What you will do: From the entries below, please output exactly the lines starting at the one containing "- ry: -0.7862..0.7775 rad" and ending at the one containing "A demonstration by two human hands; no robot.", both included.

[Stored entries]
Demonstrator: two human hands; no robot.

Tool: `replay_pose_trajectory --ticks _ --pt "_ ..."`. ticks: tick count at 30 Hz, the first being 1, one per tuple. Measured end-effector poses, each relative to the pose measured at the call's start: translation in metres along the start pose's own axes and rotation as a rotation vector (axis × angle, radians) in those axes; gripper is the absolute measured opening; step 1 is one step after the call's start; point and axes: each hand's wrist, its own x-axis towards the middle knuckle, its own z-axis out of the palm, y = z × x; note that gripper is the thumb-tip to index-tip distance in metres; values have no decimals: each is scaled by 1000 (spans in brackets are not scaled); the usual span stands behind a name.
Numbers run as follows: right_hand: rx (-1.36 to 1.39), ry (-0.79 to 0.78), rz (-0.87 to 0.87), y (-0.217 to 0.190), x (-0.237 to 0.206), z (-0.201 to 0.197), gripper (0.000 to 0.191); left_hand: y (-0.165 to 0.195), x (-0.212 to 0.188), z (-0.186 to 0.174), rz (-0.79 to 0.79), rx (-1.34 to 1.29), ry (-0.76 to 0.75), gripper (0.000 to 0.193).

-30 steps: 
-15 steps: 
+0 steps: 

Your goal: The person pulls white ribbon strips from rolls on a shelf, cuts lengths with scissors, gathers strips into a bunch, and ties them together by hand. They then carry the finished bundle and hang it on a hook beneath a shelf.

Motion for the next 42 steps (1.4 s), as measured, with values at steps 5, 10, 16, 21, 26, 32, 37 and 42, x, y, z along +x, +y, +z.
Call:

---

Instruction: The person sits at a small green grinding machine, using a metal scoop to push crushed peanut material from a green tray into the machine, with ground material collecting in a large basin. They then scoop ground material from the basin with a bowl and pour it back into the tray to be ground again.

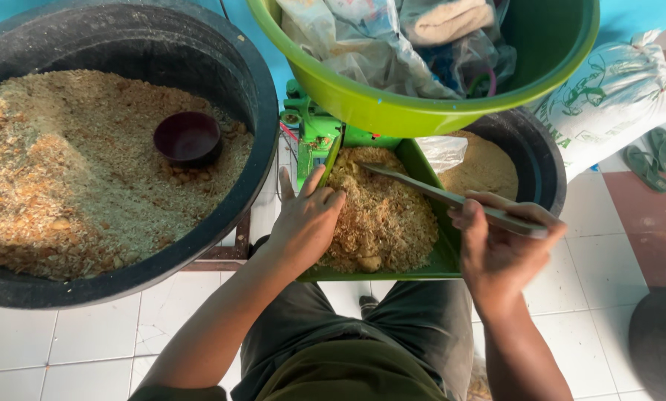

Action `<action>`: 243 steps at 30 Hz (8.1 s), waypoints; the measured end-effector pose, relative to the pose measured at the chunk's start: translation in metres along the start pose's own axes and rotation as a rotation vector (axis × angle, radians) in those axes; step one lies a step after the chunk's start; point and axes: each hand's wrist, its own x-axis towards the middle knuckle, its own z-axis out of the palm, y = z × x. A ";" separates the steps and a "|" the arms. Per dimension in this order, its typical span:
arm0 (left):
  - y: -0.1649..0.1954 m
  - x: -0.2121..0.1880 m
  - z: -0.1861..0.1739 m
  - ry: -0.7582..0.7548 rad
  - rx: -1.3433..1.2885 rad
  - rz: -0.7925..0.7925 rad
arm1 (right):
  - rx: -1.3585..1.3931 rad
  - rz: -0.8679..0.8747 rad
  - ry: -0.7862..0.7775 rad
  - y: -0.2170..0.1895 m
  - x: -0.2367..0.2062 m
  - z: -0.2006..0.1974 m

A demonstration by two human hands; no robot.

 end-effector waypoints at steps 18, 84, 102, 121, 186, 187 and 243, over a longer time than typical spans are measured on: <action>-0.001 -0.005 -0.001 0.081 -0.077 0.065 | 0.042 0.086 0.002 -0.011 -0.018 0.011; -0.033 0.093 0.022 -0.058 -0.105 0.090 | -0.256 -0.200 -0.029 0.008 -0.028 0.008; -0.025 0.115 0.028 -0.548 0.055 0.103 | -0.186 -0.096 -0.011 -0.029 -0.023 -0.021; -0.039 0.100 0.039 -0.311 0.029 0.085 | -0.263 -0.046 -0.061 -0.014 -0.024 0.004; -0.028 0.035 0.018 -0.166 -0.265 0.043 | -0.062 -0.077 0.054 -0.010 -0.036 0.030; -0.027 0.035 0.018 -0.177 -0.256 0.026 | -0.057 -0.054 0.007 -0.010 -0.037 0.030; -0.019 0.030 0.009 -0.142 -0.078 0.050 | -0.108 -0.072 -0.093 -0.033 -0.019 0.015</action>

Exercise solution:
  - ry: -0.7862..0.7775 rad
  - y: -0.2170..0.1895 m
  - x: -0.2367..0.2062 m
  - z: -0.2006..0.1974 m

A demonstration by two human hands; no robot.

No more is needed for this answer.